The Senate is likely to consider many amendments to the Generalized System of Preferences legislation it voted in favor of, Bacus said. He expects the legislation to eventually pass and then go before the US House of Representatives for a vote. Bacus said the president is expected to delay sending the trade agreements to Congress until the House passes the GSP bill. As far as predicting a timeline for the FTAs, Bacus said Senate Majority Leader Harry Reid (D-Nev.) “holds the cards.”
“Sen. Reid holds the cards regarding how much time will be spent on the GSP bill,” Bacus said. “He has the ability to tie this up as long as he wants but there’s also a chance we could see the bill move quickly. Much of that will hinge on how many amendments he allows. There is enormous pressure on Sen. Reid to keep this under control.”

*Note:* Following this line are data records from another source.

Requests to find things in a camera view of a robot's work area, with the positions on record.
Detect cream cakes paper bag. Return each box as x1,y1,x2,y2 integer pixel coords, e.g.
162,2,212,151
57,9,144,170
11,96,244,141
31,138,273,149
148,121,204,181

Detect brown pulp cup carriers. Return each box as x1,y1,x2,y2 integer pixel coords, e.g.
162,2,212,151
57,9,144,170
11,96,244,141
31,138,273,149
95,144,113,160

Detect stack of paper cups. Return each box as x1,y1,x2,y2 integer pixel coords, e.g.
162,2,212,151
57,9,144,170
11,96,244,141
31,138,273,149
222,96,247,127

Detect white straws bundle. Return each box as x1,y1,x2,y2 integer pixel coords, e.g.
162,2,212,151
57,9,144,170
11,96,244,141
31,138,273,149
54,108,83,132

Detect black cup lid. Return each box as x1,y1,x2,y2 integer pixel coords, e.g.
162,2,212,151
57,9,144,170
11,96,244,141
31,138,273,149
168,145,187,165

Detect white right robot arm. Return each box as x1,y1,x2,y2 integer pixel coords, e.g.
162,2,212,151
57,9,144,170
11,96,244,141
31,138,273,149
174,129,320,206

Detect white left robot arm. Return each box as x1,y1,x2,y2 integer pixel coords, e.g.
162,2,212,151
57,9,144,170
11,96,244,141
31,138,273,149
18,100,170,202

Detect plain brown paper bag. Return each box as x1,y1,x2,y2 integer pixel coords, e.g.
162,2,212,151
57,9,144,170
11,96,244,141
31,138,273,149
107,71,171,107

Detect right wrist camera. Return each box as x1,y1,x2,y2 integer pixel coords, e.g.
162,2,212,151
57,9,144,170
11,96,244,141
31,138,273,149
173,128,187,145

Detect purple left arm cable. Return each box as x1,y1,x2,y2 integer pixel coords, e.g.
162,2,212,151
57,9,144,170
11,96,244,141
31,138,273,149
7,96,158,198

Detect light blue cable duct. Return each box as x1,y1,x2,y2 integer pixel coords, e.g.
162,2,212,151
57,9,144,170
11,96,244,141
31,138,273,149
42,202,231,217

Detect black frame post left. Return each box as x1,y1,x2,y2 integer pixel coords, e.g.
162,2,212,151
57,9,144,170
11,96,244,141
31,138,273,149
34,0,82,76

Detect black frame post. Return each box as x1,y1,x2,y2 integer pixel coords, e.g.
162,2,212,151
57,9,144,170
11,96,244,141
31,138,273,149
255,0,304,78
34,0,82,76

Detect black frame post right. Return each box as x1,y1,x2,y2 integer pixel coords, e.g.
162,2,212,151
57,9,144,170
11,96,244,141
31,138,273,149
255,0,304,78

Time is of the essence, Bacus said. The Senate still has to approve the continuing resolution before it expires on Sept. 30, in order to avoid a government shutdown. If the Senate doesn’t finish work on GSP this week, the likely timeline to consider the FTAs gets pushed to October when the Senate returns from recess.
On Oct. 13, South Korean President Lee Myung-bak is scheduled to visit the White House for an official state visit, which Bacus said would be the ideal time to finalize the trade agreements.